43. The transgenic non-human animal of any one of claims 37-42, wherein the first leader peptide encoding sequence encodes a leader peptide selected from the group consisting of SEQ ID NOs 71-133 and 135.
44. The transgenic non-human animal according to claim 43, wherein the first leader peptide coding sequence is selected from the group consisting of SEQ ID NOs 1-70, 134, 136 and 137.
45. The transgenic non-human animal according to claim 43, wherein the first leader peptide sequence is selected from the group consisting of SEQ ID NOs 71, 85, 86 and 93.
46. The transgenic non-human animal according to claim 44, wherein the first leader peptide coding sequence is selected from the group consisting of SEQ ID NOs 1, 15, 16, 27 and 136.
47. The transgenic non-human animal according to claim 43, wherein the first leader peptide sequence is SEQ ID NO 86.
48. The transgenic non-human animal according to claim 44, wherein the first leader peptide coding sequence is SEQ ID NO 16 or 136.

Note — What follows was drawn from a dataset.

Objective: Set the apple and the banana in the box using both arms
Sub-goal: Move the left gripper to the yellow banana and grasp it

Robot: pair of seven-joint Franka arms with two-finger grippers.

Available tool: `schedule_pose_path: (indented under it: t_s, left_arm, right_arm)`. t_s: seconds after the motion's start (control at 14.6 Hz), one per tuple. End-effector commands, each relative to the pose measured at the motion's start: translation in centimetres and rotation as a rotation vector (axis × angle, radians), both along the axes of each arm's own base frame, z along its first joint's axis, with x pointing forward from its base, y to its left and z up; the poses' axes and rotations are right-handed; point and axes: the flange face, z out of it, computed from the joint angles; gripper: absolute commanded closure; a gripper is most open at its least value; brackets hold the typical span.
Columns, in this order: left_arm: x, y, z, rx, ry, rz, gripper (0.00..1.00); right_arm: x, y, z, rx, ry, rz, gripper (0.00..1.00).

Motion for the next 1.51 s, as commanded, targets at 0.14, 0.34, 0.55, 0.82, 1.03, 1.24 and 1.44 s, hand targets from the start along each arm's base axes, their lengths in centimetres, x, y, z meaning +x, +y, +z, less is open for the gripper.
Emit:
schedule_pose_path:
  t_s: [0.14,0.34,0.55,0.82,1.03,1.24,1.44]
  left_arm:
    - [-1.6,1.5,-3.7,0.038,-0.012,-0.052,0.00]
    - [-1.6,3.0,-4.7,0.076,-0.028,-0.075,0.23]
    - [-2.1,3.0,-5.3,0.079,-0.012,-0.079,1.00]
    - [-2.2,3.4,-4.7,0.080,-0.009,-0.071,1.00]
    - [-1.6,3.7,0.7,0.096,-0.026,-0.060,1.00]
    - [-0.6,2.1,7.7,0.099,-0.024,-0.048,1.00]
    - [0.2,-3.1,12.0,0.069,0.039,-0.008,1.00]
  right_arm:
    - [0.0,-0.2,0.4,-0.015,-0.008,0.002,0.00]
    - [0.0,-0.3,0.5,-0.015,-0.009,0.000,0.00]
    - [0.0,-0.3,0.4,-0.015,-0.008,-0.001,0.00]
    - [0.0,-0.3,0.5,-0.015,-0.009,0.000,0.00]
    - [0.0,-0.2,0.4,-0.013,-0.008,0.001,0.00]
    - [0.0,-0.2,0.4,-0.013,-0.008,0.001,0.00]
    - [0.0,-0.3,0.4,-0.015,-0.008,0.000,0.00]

49. The transgenic non-human animal of claim 48, wherein the first leader peptide coding sequence is SEQ ID NO 136.
50. The transgenic non-human animal of any one of claims 37-49, wherein the second leader peptide coding sequence encodes a leader peptide sequence selected from the group consisting of SEQ ID NOs 71-133 and 135.
51. The transgenic non-human animal of claim 50, wherein the second leader peptide encoding sequence is selected from the group consisting of SEQ ID NOs 1-70, 134, 136 and 137.
52. The transgenic non-human animal according to claim 50, wherein the second leader peptide sequence is selected from the group consisting of SEQ ID NOs 104 and 112.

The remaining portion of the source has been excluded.